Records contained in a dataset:
-- Opening Marker --
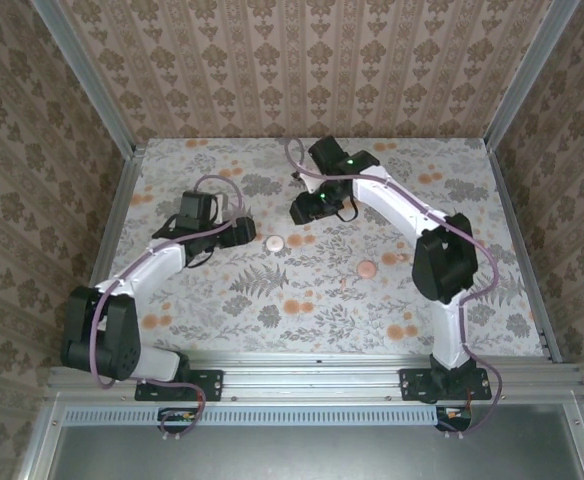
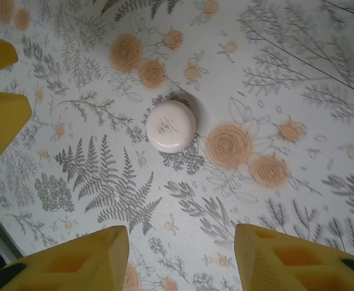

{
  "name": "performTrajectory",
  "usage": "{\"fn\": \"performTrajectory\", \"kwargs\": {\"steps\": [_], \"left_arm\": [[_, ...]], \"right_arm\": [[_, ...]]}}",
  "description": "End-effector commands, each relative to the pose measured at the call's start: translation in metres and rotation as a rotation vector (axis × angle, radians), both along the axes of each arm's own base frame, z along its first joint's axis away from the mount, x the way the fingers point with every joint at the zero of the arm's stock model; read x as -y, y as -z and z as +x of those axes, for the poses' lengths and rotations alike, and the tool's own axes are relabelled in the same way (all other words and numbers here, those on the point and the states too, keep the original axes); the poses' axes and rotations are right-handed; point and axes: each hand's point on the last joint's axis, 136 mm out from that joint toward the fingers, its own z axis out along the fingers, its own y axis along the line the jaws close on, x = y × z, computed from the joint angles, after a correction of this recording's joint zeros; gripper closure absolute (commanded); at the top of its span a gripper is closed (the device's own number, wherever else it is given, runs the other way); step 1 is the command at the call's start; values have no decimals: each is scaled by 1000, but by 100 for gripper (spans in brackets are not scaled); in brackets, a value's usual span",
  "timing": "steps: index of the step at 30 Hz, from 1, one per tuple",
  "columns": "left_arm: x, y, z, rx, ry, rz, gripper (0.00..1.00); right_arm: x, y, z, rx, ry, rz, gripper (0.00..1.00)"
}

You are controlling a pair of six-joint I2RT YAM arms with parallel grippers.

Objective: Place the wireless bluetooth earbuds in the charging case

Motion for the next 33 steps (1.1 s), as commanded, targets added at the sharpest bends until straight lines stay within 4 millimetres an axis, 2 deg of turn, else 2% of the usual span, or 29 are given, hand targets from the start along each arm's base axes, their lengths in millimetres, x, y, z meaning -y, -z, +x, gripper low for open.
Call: {"fn": "performTrajectory", "kwargs": {"steps": [1, 7, 8, 9, 16, 20, 22, 26, 31, 33], "left_arm": [[15, -6, 0, -19, 15, 22, 10], [43, -3, -1, -34, 54, 32, 10], [57, -3, -7, -40, 90, 32, 10], [63, -1, -8, -49, 102, 33, 10], [105, 6, -15, -79, 191, 47, 11], [122, 13, -16, -103, 224, 46, 11], [129, 16, -16, -116, 234, 48, 11], [139, 20, -14, -131, 245, 43, 11], [144, 25, -12, -152, 251, 33, 11], [144, 25, -11, -155, 252, 34, 11]], "right_arm": [[24, -15, 4, 26, 146, 14, 50], [69, 0, -20, -37, 290, -11, 50], [79, 4, -26, -53, 315, -21, 50], [87, 9, -32, -69, 336, -33, 50], [156, 35, -78, -164, 476, -169, 49], [185, 55, -107, -221, 496, -283, 47], [192, 65, -118, -253, 501, -319, 47], [185, 81, -135, -329, 528, -274, 47], [182, 84, -132, -342, 580, -250, 46], [182, 87, -128, -347, 607, -257, 43]]}}
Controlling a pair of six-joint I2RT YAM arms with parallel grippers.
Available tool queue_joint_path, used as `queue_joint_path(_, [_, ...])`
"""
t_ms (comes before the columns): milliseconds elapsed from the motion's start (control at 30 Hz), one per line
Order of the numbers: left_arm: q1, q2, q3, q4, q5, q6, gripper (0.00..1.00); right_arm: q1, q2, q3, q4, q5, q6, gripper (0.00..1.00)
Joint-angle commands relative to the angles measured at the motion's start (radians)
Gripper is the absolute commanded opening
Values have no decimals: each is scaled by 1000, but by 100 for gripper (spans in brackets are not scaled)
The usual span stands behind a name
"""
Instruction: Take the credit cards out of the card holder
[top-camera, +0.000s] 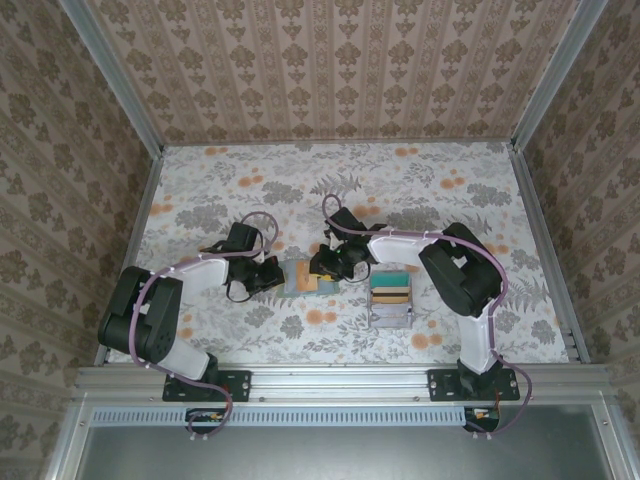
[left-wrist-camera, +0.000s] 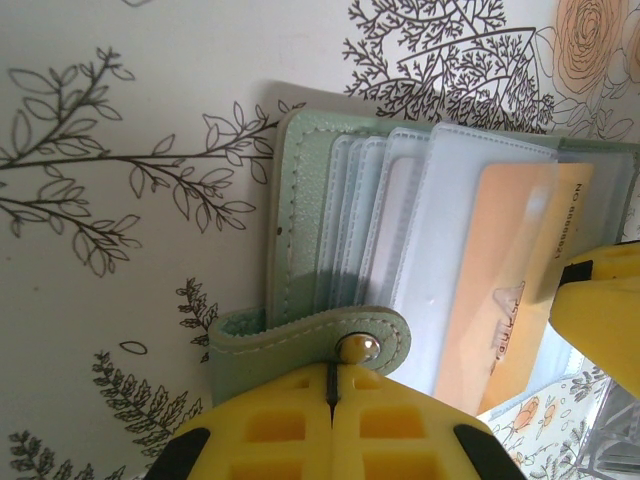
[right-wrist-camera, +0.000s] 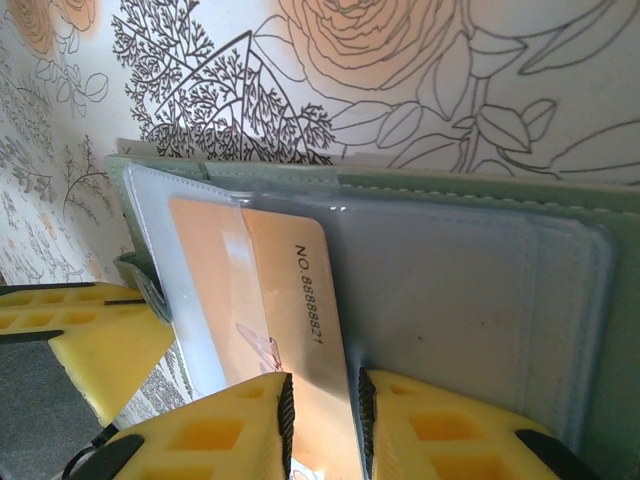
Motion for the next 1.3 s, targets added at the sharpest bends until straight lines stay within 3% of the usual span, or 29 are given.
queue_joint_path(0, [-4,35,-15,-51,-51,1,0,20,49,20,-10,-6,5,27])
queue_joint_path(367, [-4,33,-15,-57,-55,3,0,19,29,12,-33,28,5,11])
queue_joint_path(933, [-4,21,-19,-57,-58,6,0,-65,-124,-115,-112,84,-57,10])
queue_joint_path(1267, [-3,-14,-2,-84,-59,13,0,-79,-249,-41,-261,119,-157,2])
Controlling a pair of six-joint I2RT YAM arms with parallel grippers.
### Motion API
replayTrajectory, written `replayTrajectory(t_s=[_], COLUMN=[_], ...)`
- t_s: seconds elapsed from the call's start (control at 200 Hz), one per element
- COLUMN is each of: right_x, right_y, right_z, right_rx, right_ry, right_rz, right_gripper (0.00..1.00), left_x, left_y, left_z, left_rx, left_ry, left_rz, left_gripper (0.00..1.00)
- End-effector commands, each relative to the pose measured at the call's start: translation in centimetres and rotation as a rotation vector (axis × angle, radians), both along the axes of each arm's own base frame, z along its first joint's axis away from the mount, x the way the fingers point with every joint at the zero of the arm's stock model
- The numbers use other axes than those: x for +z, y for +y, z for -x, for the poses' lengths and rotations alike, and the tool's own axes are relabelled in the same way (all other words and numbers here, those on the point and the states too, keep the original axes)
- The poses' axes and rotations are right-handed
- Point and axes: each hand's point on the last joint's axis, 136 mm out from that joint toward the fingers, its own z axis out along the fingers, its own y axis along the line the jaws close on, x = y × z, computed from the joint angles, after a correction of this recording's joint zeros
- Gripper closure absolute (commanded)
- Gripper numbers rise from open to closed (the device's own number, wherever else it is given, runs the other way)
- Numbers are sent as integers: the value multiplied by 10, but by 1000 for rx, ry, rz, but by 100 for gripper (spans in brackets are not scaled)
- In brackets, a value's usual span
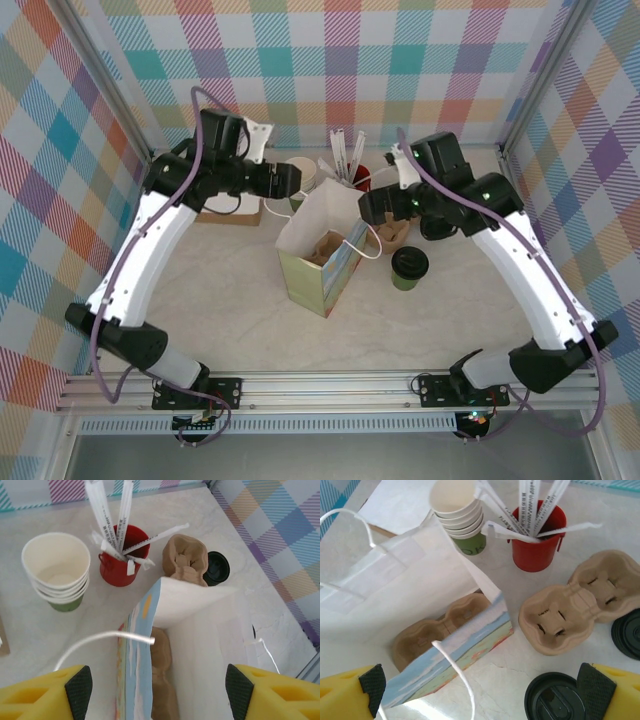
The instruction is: Pack the takeout coffee
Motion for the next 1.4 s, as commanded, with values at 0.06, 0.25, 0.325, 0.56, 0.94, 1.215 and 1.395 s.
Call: replayTrajectory(t_s=[0.06,0.25,0.325,0.56,0.94,1.215,1.395], right_x=[-5,-19,-22,-27,-32,-36,-37], right_y=[-13,-36,-43,-53,-55,-59,-60], right_z=[6,16,20,26,26,24,23], right_rx=[-77,-143,-159,-182,-192,-214,-220], right_ry=[12,24,25,29,40,46,50], right_rz=[-103,-95,-83,-69,-69,-63,-61], right_gripper=[0,0,0,0,0,0,0], left_x=[-2,-26,-37,-72,-95,-94,-80], left_y=[-17,-32,-39,-59,-57,-55,-53], left_z=[-7,-21,-24,-30,-45,-39,-35], left_rx=[-159,-233,-257,-297,-247,-232,-153], left_ry=[-42,-19,-5,35,52,78,95], left_rz=[-93,-205,-246,-369,-460,-458,-402], left_gripper=[27,25,24,23,49,78,90])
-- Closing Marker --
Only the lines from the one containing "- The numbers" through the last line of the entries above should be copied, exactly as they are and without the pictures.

- The numbers use other axes than those: x for +z, y for +y, z for -x, for the poses' lengths and rotations alike, and the tool's own axes are relabelled in the same way (all other words and numbers here, those on the point and the states too, keep the original axes)
- The poses' axes and rotations are right-handed
- Point and axes: each hand's point on the last joint's axis, 136 mm out from that joint toward the fingers, its own z axis out along the fingers, its own y axis along the line the jaws close on, x = y × z, computed from the joint angles, after a correction of this recording's joint zeros
- Gripper closure absolute (commanded)
- Gripper numbers rise from open to closed (the device's own number, wherever else it is given, runs the other way)
- Numbers are sent as integers: the value multiplied by 10, but by 1000 for rx, ry, rz, but by 100 for gripper (spans in brackets are not scaled)
- In brackets, a value's usual span
The instruction is: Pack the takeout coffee
Motion for the next 1.4 s, as commanded, with values at 0.06, 0.25, 0.325, 0.56, 0.94, 1.215 and 1.395 s.
Call: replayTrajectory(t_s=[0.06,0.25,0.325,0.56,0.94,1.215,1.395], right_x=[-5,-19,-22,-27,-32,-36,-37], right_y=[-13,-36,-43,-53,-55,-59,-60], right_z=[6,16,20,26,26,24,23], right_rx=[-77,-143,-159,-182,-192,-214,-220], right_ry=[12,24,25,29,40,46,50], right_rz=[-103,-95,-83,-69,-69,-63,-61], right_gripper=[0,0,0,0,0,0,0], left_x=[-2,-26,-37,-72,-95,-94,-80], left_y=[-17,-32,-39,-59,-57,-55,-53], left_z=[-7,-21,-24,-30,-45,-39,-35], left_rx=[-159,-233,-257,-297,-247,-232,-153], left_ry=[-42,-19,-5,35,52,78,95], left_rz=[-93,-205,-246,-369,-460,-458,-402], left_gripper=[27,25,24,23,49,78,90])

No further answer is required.